In stark contrast to bull stocks, most of the stocks with significant declines in 2025 are directly related to delisting risks and deteriorating operations.

**1\. Zitian Technology: Years of Fraud and Refusal to Accept Regulatory Inspections**

Zitian Technology was listed on December 29, 2011, and was forcibly delisted in 2025 due to serious violations and anti-regulatory behavior, becoming the stock with the deepest decline of the year. Its sharp drop and delisting are primarily due to the dual malignant attributes of "serious violations + anti-regulatory."

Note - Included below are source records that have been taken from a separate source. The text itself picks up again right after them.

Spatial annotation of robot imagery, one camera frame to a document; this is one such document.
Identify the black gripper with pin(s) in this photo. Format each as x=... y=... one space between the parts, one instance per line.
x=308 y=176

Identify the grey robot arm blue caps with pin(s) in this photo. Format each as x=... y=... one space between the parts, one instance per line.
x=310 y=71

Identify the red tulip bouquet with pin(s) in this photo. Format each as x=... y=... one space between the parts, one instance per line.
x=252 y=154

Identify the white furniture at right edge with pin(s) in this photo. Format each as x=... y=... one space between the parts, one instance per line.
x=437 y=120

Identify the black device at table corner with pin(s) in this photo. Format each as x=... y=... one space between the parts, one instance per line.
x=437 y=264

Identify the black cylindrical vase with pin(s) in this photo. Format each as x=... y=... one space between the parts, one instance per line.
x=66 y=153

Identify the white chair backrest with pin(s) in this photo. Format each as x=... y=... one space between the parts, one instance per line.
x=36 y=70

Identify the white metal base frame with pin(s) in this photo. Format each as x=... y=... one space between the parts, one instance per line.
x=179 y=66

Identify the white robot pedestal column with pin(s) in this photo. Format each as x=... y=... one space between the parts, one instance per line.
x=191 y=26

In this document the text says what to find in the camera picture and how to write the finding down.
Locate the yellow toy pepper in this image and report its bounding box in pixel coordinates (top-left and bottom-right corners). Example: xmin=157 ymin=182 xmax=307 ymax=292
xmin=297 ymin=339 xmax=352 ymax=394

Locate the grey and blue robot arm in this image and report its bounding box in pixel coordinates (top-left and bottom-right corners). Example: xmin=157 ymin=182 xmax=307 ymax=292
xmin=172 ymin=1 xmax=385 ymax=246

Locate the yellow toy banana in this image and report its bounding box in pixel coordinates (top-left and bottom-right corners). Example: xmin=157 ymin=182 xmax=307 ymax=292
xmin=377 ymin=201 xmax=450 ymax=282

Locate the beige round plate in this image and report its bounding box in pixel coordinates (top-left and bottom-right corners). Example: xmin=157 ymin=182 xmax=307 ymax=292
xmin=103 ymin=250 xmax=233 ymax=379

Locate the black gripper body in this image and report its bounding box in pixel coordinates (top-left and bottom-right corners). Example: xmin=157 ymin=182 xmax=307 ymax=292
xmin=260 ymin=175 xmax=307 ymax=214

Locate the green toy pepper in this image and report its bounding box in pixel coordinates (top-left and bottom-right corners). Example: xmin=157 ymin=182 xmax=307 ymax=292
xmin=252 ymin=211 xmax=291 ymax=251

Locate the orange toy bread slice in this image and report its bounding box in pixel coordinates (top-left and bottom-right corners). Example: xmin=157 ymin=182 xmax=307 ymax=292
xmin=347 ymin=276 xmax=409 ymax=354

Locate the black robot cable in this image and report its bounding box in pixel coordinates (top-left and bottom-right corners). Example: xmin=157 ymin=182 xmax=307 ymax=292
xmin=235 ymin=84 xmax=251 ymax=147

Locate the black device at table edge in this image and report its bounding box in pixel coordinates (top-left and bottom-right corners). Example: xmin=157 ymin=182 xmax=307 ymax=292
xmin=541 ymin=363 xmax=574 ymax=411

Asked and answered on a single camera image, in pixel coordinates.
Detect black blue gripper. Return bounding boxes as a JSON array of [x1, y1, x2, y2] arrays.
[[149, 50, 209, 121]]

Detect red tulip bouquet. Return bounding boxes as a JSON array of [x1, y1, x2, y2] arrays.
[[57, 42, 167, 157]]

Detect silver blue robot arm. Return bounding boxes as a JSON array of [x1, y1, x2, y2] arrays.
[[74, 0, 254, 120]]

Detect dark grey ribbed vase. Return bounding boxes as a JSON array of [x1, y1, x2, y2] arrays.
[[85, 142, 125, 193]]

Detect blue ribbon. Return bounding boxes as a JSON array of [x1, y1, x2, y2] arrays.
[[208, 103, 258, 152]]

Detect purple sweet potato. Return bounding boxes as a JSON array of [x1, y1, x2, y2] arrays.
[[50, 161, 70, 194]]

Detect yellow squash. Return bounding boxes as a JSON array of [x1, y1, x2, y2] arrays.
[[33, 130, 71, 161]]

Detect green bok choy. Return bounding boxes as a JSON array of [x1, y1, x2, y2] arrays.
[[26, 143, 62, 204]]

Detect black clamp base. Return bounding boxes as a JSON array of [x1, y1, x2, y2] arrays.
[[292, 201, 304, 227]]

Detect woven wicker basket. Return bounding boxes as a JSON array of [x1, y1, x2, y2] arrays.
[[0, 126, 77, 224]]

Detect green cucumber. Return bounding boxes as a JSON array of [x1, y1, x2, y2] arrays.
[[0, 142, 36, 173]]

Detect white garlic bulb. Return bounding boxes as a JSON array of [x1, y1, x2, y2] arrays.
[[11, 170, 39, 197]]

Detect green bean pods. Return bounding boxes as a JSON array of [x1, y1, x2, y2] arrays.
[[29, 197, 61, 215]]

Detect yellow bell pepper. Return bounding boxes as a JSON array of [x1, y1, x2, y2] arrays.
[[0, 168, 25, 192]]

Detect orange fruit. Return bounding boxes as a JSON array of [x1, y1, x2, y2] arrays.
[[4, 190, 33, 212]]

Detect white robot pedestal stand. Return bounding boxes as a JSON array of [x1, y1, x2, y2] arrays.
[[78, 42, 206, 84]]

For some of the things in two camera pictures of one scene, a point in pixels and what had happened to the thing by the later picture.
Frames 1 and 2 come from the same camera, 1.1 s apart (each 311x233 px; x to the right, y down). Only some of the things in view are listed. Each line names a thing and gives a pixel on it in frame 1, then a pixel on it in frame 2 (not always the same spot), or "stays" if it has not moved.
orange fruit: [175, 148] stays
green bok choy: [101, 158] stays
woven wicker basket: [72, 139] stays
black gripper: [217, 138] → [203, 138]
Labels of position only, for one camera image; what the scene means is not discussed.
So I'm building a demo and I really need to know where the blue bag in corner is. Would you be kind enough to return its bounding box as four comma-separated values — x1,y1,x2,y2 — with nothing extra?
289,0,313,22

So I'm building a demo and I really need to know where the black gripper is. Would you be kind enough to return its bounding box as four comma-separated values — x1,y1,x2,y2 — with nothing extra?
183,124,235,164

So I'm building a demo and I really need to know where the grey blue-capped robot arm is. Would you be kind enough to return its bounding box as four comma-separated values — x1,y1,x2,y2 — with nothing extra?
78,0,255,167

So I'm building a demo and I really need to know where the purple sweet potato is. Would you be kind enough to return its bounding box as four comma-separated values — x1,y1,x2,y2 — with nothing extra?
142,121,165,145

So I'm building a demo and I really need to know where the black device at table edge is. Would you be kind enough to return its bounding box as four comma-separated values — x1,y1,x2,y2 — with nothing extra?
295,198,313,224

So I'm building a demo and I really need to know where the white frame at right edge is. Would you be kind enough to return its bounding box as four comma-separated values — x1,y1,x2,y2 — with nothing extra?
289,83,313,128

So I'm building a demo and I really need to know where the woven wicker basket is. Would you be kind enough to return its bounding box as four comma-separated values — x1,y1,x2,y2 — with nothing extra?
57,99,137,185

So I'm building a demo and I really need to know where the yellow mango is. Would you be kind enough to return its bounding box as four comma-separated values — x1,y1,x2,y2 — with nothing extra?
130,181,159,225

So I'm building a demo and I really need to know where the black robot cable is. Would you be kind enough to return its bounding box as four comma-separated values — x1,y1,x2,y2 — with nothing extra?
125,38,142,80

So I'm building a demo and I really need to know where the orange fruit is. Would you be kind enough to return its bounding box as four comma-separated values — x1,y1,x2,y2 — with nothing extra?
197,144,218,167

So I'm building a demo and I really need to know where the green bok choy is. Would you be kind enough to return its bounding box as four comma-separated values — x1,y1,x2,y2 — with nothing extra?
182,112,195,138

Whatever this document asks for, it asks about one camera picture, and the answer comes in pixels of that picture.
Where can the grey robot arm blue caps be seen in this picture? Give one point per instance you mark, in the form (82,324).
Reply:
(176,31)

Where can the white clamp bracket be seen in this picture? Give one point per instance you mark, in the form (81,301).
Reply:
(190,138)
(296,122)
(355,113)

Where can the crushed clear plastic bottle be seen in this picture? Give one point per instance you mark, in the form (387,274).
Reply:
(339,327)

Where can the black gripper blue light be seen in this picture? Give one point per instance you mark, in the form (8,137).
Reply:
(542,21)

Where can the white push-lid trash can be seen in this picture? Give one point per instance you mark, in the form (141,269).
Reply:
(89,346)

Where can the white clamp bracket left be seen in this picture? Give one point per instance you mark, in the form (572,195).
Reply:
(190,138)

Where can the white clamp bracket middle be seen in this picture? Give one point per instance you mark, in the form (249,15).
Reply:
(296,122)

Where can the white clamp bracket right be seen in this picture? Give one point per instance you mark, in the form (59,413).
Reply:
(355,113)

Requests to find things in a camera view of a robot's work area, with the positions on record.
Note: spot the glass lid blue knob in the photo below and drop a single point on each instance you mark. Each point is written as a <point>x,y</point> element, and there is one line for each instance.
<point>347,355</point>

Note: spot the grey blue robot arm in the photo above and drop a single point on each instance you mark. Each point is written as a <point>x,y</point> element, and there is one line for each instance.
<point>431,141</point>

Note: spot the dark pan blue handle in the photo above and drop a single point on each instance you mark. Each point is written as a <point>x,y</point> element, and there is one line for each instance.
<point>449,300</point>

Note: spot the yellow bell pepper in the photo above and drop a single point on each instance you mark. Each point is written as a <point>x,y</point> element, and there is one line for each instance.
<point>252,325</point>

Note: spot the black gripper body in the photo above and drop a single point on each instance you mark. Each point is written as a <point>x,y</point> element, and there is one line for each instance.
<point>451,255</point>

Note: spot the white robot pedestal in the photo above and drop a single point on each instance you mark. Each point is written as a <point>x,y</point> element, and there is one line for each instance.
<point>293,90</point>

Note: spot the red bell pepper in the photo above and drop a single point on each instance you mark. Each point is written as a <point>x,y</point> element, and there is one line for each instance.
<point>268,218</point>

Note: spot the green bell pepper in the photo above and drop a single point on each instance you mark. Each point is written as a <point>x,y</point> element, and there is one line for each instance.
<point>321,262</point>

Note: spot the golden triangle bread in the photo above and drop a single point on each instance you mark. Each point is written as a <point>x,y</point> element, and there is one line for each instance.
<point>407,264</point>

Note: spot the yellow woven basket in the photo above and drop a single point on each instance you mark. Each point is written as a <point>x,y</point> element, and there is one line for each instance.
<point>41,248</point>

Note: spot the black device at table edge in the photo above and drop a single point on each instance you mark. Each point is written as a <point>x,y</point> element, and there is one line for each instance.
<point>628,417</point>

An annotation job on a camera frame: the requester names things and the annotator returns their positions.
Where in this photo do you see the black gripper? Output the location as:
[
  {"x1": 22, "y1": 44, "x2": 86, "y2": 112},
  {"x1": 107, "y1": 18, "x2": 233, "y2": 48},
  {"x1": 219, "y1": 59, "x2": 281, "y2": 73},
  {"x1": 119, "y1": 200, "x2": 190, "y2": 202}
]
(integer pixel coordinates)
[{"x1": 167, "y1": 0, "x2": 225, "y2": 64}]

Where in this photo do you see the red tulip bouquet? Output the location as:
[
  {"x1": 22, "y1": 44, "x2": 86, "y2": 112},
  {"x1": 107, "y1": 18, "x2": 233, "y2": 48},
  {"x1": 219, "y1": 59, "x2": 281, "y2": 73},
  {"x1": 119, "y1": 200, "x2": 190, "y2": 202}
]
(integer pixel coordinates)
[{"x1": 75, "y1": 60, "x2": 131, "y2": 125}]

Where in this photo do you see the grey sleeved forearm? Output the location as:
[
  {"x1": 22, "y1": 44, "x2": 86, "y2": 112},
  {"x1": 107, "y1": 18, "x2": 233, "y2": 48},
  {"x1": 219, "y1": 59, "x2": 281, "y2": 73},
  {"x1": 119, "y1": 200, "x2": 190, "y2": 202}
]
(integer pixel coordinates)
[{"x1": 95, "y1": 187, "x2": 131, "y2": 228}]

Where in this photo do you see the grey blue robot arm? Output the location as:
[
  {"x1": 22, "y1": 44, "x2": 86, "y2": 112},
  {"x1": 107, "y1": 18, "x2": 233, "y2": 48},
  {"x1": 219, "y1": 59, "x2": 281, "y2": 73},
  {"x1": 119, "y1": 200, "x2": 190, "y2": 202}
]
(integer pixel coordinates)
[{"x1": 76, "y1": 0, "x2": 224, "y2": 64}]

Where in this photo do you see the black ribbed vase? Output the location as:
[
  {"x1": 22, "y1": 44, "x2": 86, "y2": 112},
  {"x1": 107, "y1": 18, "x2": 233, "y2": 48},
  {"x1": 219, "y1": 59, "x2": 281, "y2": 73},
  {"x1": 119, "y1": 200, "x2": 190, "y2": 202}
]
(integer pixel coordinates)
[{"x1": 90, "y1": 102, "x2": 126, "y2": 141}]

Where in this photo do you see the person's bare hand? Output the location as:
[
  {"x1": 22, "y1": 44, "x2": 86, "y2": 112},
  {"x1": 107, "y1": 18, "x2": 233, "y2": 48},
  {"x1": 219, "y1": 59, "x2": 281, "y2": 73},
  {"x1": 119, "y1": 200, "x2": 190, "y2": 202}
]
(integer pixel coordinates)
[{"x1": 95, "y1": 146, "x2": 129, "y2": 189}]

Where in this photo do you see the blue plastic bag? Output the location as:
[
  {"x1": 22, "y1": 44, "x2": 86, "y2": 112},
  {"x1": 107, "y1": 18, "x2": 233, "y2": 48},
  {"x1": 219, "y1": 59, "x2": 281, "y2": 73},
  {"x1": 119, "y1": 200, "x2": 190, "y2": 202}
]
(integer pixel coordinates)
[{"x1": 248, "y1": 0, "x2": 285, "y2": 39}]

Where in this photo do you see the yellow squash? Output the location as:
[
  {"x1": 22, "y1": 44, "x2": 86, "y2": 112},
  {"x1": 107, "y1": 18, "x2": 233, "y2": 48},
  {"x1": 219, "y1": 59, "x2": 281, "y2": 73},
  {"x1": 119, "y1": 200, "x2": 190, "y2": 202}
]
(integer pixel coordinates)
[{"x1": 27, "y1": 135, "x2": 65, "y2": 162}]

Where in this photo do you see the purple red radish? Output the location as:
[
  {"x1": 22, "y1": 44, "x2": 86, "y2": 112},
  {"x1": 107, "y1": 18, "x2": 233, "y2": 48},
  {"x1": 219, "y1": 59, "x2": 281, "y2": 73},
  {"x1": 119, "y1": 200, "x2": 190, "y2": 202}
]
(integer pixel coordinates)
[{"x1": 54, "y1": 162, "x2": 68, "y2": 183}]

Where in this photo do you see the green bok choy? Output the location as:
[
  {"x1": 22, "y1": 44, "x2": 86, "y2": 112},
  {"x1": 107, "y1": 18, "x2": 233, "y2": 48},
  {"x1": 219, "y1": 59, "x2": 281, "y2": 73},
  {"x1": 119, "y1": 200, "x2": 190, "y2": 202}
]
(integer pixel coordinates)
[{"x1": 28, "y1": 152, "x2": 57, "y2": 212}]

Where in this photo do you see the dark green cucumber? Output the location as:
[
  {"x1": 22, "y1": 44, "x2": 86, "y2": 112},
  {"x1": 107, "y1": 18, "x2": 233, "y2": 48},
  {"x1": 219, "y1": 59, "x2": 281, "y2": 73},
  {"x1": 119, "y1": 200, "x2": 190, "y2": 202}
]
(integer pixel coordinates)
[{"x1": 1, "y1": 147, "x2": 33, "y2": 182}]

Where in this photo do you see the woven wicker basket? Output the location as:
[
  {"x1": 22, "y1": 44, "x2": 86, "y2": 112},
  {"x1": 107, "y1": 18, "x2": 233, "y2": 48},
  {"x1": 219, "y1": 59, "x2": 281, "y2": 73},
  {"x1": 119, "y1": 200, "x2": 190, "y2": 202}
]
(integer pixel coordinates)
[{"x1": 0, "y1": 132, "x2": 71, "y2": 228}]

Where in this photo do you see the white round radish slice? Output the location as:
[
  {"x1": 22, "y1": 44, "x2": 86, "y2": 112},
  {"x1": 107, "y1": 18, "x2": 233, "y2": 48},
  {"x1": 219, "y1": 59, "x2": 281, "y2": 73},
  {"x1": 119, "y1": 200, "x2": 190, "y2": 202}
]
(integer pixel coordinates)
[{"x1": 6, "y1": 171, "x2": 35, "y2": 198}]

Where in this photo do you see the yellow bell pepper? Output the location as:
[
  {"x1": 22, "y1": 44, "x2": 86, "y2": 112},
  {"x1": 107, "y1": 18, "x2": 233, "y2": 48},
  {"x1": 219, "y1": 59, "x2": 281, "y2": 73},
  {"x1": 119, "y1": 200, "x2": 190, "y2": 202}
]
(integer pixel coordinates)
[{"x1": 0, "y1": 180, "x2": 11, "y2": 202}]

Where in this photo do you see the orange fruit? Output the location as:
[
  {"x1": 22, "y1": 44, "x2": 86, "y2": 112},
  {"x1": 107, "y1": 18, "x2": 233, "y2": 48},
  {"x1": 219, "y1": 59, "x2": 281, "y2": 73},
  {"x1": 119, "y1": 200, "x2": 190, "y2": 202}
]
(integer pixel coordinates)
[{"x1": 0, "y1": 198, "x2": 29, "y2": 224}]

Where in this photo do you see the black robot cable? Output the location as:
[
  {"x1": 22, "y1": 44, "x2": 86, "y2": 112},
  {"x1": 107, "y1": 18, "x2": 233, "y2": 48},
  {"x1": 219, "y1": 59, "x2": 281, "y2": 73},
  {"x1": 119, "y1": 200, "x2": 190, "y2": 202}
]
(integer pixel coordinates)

Especially severe are the fraudulent activities on the financial front, with cumulative inflated revenue of 2.499 billion yuan and inflated profits of 231 million yuan over two consecutive years from 2022 to 2023. In 2023, 1.721 billion yuan of revenue was inflated through the "gross method replacing the net method," accounting for 78.63% of the disclosed revenue that year, indicating a very high fraud ratio. More seriously, the company engaged in anti-regulatory behavior by refusing to disclose the 2024 annual report on time, obstructing regulatory agencies from conducting on-site inspections, and deliberately concealing evidence of fraud, becoming a negative example targeted by regulators.

The complete collapse of fundamentals further exacerbated the downward trend, with the company's revenue in 2024 plummeting by 62.3% year-on-year, a net loss attributable to the parent company of 870 million yuan, and net assets turning to -320 million yuan, falling into insolvency and completely losing its ability to continue operations After being investigated by the China Securities Regulatory Commission in April 2025, the stock price began a continuous decline; in June, the exchange issued a delisting warning letter, and after resuming trading, it faced 12 consecutive daily limit downs; in July, it entered the delisting arrangement period, with the stock price dropping from 9.5 yuan to 0.33 yuan within 15 trading days, a decline of over 96%.

**2\. Delisting of Suwu: Four consecutive years of inflated profits**

The delisting of Suwu (formerly Jiangsu Wuzhong) triggered delisting conditions due to long-term multiple violations of information disclosure and continuous deterioration of fundamentals.

From 2018 to 2023, there were six years of false disclosures regarding the actual controller, misleading market perception; from 2020 to 2023, for four consecutive years, revenue and profits were inflated through trades with no commercial substance, with inflated profits exceeding 50% in 2021, while non-operational fund occupation by related parties reached 1.693 billion yuan, accounting for 96.09% of net assets and not disclosed.

In addition, the 2024 financial report was issued with a disclaimer of opinion, and the net profit for the first three quarters of 2025 showed a loss of nearly 87.47 million yuan, a significant year-on-year decline of 294%. The shares of the controlling shareholder were fully pledged and frozen, and the issue of fund occupation remained unresolved, leading to complete instability of fundamentals.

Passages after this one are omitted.